[Work to complete]: Your task is to retype, exactly and with nothing else, every line from the one containing "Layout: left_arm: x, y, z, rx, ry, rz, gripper" to the end of the listing.
▶
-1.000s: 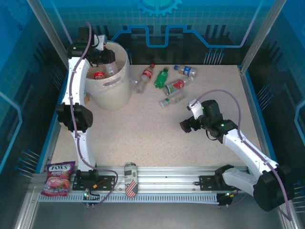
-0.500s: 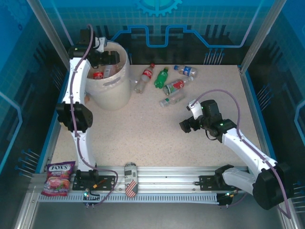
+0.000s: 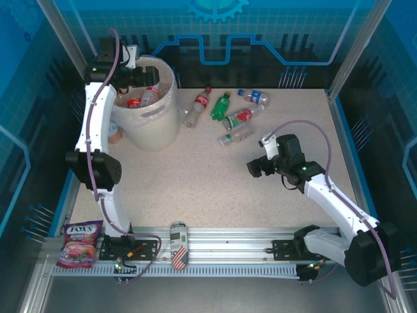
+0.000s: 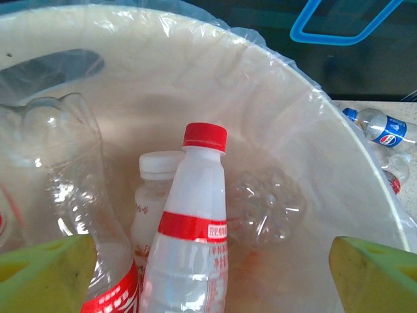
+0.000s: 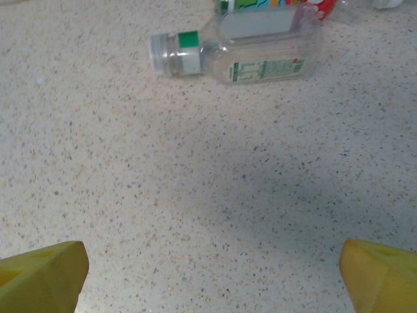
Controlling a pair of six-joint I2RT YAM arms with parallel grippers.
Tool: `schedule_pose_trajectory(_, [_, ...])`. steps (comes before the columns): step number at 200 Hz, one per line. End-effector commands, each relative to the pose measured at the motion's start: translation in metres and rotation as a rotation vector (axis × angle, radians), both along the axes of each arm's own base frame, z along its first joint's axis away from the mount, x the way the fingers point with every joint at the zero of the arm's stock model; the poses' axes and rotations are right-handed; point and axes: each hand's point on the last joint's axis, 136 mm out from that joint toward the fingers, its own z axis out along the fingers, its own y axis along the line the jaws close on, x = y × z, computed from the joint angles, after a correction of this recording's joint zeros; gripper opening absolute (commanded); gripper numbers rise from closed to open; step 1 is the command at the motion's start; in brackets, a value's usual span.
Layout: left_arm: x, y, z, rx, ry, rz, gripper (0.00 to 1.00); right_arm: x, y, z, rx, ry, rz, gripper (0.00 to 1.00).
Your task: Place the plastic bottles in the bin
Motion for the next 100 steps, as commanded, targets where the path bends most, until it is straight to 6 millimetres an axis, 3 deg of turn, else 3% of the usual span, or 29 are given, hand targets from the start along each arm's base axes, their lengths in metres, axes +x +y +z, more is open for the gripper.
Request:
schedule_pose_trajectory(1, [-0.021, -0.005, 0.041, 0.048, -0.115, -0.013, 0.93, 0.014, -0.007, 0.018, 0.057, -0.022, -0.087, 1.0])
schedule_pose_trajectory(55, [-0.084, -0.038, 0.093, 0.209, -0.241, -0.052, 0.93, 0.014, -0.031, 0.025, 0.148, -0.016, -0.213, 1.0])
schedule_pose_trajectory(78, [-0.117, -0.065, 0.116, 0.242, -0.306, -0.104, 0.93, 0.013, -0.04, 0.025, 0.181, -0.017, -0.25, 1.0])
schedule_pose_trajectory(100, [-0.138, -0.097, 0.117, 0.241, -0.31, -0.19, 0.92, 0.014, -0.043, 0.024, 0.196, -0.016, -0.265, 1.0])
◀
[Answer to the problem]:
Layout: left_arm: x, y, z, rx, ry, rz, gripper (0.00 to 1.00); right_arm: x, y, z, rx, ry, rz, gripper (0.00 to 1.00).
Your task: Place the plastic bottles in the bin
Motion for the next 100 steps, as commanded, targets where the path bends most, until it is straight to 6 millimetres an axis, 3 deg of turn, else 3% of the usual span, or 29 are given, hand targets from the start along each arm's base axes, their lengths in metres, axes +x +y +z, more is open for the gripper.
Request:
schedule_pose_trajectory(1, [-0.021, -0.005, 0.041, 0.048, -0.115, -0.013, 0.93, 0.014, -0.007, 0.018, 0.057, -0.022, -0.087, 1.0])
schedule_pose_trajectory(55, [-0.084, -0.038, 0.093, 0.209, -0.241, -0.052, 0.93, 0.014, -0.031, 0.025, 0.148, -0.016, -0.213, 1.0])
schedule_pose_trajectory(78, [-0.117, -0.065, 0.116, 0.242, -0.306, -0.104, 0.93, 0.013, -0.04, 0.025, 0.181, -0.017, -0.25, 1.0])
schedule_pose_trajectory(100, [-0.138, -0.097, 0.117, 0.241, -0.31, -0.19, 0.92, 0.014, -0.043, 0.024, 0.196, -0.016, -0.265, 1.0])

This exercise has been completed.